(Data records)

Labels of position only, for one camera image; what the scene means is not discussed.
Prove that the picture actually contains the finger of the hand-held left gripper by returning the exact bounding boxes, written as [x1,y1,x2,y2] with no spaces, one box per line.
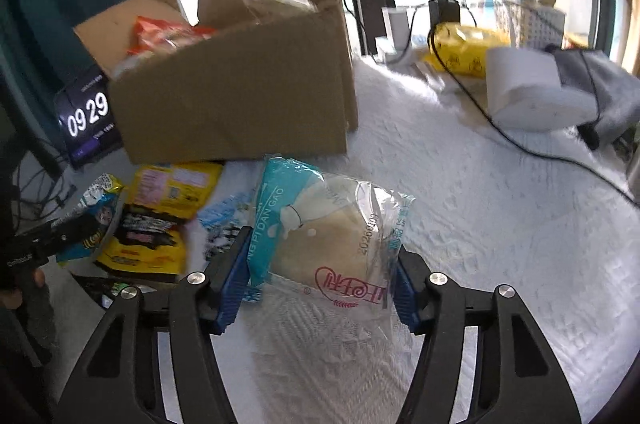
[42,216,108,251]

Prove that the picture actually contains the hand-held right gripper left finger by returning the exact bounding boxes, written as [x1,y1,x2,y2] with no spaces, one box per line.
[55,226,253,424]

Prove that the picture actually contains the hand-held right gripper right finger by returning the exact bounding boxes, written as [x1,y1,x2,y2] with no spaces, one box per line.
[392,249,583,424]

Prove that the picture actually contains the blue black snack packet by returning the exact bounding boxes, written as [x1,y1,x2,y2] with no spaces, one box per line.
[55,174,126,265]

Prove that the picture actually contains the blue white snack packet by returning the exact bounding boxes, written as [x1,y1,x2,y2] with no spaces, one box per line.
[197,189,266,305]

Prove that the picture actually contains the light blue cake packet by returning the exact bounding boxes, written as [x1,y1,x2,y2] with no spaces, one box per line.
[247,154,417,312]

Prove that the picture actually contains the cardboard box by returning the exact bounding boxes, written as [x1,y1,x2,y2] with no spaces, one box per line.
[72,0,440,165]

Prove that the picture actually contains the orange snack bag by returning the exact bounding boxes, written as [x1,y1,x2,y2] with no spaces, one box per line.
[125,16,217,57]

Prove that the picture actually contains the person's left hand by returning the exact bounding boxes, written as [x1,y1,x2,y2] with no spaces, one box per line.
[0,266,56,365]

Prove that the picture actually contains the yellow black snack packet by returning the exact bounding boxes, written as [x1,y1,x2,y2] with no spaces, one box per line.
[92,161,224,277]

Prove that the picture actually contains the white textured table cover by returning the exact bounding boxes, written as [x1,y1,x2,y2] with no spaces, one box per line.
[50,54,640,424]

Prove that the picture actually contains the tablet clock display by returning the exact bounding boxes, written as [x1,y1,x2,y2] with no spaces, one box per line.
[54,64,123,169]

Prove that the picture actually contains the white tissue roll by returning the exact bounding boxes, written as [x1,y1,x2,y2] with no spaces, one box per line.
[485,46,598,133]

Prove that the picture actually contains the yellow plastic bag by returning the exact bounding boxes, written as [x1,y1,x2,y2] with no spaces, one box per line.
[422,22,511,79]

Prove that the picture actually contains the white power adapter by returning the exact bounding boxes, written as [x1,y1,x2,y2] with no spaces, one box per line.
[382,6,411,52]

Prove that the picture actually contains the grey cloth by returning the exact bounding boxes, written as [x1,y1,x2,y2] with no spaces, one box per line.
[545,45,640,149]

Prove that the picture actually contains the black charger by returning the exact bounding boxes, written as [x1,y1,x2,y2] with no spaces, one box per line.
[427,0,463,24]

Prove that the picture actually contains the white mesh basket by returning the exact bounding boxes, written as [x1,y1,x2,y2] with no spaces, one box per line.
[500,0,568,49]

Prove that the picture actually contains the thin black cables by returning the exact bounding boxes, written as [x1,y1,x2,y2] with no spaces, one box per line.
[10,139,76,225]

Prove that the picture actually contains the long black cable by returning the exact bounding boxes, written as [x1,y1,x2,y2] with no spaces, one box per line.
[427,24,640,209]

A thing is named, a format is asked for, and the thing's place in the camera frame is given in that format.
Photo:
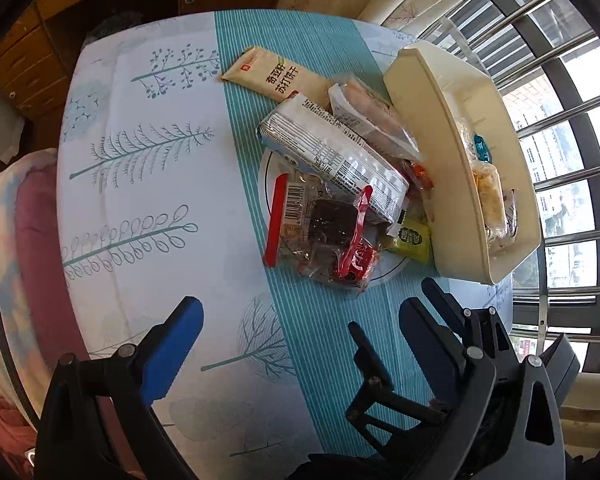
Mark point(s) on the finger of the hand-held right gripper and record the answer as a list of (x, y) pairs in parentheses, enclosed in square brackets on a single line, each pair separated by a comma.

**EXERCISE**
Exactly the lines from the one containing "Prove that the picture actually contains the black" to the end of the records above, both end lines included, are to be printed, and no pictures with them.

**EXERCISE OUTPUT**
Prove that the picture actually contains the black charger by returning the exact bounding boxes, written as [x1,y1,x2,y2] with no spaces, one box per line.
[427,0,463,24]

Prove that the picture actually contains the white mesh basket by returning the exact bounding boxes, written as [x1,y1,x2,y2] with no spaces, one box per line.
[500,0,568,49]

Prove that the picture actually contains the thin black cables by returning the exact bounding boxes, written as [x1,y1,x2,y2] with no spaces, one box per line.
[10,139,76,225]

Prove that the picture actually contains the long black cable by returning the exact bounding boxes, written as [x1,y1,x2,y2] with no spaces, one box per line.
[427,24,640,209]

A thing is named, a format is asked for, and the thing's place in the camera frame is given in that format.
Photo:
Mark point(s) on the finger of the hand-held right gripper and record the answer as a list of (x, y) pairs in parentheses, enclosed in square brackets on a single line, each pair separated by a comma.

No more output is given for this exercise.